(Prompt):
In the records below, which lines include "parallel"? Copy them.

(Data provided):
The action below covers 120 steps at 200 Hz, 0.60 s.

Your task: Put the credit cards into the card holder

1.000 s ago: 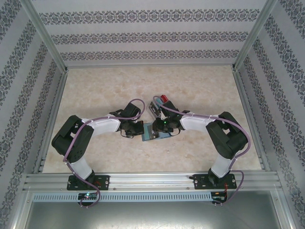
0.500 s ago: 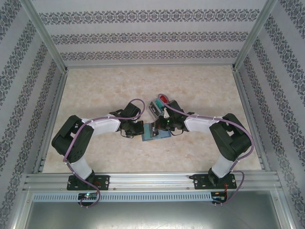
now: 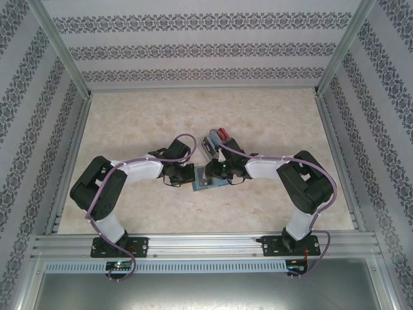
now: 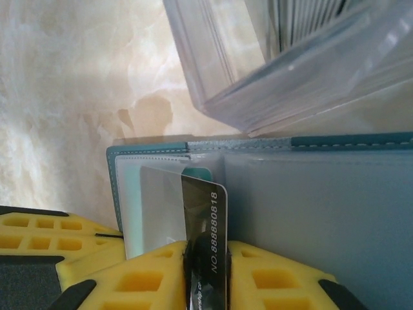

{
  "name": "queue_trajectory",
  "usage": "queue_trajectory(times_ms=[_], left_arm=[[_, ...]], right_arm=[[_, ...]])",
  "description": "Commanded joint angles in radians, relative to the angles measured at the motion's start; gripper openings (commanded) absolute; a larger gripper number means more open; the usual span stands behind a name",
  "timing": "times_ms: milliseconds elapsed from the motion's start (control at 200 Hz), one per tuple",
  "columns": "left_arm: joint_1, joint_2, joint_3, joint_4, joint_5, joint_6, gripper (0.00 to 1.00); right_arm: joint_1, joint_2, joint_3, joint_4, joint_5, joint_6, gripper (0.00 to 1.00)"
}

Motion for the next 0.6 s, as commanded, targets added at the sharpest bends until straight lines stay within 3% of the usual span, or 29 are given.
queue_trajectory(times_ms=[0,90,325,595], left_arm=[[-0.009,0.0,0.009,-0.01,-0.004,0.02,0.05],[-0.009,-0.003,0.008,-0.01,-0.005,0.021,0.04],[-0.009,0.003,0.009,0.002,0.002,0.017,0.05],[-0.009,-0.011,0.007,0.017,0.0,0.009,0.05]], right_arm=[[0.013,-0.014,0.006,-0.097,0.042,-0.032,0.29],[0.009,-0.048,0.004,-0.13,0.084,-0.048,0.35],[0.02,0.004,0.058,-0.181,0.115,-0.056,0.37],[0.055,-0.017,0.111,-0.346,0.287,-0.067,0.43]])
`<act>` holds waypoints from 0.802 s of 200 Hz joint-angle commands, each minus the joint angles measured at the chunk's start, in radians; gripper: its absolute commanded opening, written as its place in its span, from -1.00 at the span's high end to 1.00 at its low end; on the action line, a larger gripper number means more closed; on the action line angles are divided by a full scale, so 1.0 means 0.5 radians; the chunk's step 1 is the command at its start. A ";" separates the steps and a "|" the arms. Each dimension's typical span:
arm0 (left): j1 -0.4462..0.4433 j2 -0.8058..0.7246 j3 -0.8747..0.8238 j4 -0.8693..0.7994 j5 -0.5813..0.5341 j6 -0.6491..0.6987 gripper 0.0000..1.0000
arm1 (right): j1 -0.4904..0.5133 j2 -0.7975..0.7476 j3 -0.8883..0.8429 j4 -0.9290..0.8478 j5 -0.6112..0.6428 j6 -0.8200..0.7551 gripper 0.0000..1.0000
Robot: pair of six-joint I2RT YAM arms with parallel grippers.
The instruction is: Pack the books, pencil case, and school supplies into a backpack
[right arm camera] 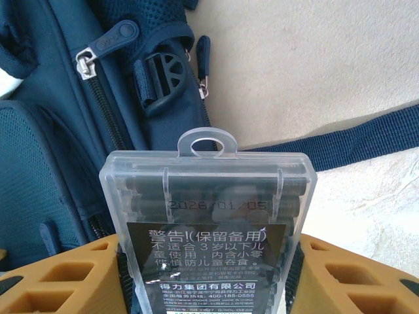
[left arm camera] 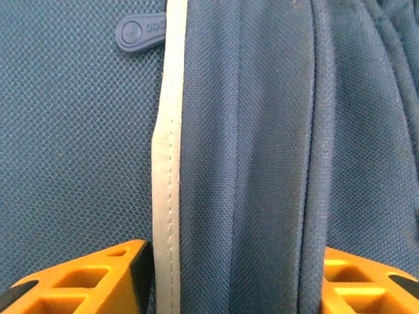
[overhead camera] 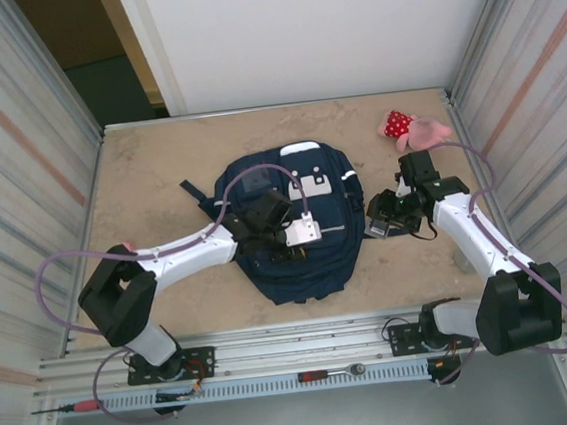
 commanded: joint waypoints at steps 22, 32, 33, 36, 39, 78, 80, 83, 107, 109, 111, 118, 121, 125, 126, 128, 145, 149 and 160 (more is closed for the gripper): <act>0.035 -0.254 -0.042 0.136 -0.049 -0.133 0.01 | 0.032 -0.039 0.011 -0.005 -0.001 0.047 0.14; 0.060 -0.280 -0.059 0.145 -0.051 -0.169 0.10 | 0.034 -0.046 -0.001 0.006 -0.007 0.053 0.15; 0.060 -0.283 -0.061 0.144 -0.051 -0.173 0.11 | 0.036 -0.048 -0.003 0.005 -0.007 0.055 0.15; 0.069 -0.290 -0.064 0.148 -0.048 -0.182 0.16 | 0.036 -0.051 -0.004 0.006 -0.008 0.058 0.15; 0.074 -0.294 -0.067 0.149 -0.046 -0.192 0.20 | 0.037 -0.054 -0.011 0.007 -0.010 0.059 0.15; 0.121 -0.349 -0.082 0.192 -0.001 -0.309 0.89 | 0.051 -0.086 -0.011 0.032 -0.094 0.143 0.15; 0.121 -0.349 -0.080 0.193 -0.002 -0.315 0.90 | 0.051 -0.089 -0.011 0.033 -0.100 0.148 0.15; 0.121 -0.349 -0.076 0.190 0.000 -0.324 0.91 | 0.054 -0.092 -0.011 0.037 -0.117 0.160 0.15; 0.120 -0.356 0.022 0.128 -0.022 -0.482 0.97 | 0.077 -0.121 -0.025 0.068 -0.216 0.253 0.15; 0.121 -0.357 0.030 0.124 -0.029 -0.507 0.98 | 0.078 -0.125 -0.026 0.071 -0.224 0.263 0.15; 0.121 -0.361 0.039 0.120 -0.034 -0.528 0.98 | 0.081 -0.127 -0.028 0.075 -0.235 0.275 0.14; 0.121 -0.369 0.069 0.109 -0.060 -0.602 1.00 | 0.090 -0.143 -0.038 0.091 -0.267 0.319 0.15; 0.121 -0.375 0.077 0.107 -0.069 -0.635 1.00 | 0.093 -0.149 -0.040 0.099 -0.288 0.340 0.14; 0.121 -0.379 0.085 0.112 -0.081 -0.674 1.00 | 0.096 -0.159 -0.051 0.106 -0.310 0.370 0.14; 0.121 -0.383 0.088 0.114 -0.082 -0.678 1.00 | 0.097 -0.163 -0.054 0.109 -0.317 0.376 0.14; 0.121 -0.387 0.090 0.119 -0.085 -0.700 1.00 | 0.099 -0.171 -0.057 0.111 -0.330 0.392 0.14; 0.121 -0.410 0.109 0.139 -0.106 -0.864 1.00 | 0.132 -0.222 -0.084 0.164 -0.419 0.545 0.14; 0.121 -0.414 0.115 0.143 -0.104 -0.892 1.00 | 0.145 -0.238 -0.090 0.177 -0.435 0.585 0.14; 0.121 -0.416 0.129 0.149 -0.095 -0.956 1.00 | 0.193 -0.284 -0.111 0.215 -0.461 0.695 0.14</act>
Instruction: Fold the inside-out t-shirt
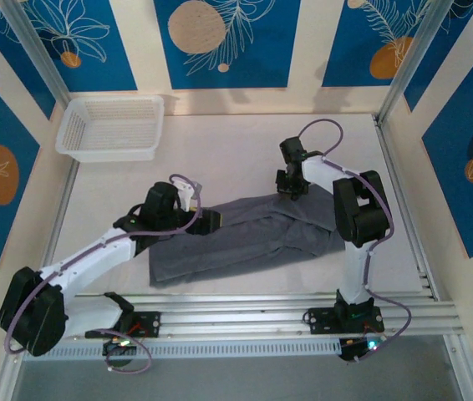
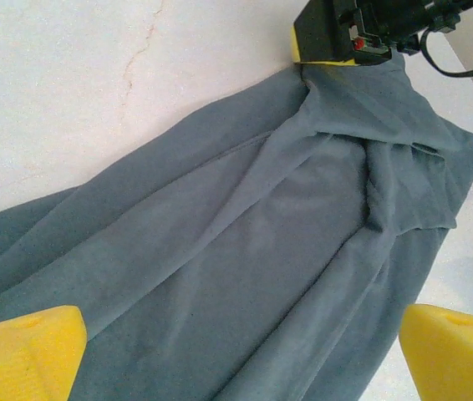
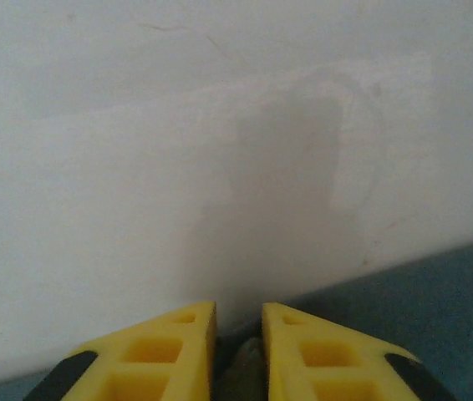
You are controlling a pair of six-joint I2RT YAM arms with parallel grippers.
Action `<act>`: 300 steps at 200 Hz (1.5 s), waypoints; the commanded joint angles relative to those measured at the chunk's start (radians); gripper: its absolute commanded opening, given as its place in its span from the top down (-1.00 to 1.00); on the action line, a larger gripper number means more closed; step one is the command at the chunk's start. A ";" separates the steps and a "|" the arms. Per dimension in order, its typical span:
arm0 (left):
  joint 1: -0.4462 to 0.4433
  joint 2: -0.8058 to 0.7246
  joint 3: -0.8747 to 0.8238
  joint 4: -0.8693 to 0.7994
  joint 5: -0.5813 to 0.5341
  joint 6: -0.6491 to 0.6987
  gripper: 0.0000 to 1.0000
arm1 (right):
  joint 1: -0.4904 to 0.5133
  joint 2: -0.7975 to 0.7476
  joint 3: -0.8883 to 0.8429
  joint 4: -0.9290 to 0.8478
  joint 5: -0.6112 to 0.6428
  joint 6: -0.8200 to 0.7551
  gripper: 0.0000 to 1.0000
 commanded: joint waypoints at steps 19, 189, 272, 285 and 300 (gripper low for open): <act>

(Exercise response):
Robot: pair of six-joint I2RT YAM arms with parallel grippers.
You are controlling a pair of six-joint I2RT YAM arms with parallel grippers.

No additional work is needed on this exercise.